TRY IT> Wherever "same" appears in the records below, copy the line that holds it.

MATERIAL FOR THIS EXERCISE>

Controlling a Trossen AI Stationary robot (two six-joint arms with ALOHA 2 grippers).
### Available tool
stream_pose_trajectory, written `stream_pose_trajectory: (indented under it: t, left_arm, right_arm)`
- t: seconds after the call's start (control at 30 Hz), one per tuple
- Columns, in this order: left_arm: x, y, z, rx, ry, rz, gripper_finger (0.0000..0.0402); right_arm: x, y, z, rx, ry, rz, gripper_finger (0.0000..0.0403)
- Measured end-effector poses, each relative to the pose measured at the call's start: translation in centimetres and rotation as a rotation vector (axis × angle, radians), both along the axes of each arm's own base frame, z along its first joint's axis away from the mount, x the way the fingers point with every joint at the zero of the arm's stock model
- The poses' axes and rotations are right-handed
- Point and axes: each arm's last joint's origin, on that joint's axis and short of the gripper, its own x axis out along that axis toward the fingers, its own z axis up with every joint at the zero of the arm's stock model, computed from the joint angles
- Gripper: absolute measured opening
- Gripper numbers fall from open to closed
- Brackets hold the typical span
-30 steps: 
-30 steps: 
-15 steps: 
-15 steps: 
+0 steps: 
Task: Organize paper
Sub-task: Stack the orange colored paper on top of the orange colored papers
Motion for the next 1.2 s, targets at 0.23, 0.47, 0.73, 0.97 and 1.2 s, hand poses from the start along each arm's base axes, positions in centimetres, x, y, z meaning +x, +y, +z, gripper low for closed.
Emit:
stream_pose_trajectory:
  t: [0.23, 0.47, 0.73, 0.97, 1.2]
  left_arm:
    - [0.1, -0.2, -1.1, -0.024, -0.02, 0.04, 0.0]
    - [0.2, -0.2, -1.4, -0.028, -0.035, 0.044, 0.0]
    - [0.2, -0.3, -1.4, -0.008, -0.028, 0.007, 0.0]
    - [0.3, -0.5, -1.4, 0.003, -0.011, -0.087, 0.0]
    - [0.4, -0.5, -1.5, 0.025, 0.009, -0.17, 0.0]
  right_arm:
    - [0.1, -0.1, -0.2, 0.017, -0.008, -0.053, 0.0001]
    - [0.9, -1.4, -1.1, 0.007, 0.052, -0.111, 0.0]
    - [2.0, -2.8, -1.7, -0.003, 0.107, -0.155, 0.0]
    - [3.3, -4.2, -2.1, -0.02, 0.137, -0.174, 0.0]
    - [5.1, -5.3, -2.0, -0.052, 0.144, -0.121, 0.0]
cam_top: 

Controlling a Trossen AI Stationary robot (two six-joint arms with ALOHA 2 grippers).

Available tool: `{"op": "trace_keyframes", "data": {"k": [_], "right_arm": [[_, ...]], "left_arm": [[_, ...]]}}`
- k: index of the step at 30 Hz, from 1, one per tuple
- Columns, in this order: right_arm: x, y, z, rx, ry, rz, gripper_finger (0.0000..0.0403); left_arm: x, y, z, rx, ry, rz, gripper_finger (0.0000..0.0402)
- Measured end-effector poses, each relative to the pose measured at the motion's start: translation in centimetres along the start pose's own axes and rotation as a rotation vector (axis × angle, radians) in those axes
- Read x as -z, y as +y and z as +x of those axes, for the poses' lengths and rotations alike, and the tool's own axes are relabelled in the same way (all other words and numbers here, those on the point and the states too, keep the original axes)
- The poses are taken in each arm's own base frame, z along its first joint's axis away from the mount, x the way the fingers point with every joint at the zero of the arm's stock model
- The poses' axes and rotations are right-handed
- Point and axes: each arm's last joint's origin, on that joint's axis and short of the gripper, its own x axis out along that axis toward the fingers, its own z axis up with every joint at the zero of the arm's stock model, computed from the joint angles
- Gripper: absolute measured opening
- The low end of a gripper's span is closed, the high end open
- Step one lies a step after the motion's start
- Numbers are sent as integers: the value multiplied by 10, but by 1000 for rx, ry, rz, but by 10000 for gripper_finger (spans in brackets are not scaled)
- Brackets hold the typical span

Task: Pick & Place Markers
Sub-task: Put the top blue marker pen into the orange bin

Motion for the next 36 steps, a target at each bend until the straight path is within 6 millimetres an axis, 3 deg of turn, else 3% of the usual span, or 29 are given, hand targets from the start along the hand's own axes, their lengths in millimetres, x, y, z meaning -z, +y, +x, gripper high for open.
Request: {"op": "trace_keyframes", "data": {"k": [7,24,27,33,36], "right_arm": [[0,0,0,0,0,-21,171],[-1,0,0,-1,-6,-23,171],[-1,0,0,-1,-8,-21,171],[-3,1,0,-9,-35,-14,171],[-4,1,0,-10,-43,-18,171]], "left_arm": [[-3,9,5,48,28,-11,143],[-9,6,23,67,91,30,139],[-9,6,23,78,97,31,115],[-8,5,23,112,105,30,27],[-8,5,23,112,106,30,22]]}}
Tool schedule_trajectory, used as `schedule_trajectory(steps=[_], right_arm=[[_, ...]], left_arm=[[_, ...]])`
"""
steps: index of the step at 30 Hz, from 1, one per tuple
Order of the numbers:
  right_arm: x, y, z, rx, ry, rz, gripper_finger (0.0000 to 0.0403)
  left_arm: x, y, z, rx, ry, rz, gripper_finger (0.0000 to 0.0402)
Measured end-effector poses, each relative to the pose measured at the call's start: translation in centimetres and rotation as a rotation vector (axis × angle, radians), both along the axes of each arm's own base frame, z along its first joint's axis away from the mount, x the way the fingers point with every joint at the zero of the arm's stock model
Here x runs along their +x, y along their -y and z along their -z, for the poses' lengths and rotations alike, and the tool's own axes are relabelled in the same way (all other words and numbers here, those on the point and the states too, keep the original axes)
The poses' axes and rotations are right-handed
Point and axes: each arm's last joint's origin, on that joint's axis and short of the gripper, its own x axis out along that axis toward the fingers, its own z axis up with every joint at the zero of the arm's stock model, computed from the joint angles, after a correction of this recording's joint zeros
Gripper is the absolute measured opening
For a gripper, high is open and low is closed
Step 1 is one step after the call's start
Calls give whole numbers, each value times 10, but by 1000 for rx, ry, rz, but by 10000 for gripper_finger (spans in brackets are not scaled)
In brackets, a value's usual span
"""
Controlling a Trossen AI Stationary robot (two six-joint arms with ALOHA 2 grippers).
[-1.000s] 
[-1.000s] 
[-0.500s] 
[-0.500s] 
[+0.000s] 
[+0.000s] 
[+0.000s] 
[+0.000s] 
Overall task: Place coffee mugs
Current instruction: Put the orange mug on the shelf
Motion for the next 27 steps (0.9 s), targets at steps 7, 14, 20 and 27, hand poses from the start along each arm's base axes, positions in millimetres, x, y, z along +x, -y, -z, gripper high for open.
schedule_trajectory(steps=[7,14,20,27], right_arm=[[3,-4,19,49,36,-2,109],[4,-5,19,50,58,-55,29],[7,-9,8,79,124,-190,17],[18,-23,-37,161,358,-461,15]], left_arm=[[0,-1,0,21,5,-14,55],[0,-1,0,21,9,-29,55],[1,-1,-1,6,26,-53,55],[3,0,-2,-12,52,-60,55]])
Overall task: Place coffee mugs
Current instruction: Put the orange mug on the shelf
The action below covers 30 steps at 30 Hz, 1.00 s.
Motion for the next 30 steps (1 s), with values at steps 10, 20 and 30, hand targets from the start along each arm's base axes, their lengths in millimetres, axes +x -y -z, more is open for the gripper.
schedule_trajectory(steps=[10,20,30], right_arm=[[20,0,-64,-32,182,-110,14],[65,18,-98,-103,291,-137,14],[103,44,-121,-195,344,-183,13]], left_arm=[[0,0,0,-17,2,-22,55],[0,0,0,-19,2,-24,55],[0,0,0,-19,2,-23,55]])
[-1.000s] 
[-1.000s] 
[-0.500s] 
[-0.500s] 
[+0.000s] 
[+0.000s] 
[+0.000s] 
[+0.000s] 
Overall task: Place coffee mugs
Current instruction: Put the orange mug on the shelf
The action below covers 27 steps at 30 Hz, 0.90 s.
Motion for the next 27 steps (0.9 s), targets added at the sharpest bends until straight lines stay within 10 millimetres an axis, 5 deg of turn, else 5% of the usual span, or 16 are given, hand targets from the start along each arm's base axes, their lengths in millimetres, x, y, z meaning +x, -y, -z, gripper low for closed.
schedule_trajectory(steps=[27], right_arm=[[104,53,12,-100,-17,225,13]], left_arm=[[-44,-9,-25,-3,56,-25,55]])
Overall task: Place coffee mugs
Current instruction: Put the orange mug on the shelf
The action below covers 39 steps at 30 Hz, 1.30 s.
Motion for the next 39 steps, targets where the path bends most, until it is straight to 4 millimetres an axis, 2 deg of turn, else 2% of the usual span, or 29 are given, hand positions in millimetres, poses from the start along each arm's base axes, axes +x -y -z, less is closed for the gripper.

COMPLETED TASK>
- Read x as -z, y as +y and z as +x of those axes, for the poses' lengths and rotations alike, and the tool's own axes are relabelled in the same way (all other words and numbers here, those on the point and the states too, keep the original axes)
Here x runs along their +x, y along their -y and z along their -z, for the poses' lengths and rotations alike, and the tool's own axes are relabelled in the same way (all other words and numbers here, those on the point and the states too, keep the original axes)

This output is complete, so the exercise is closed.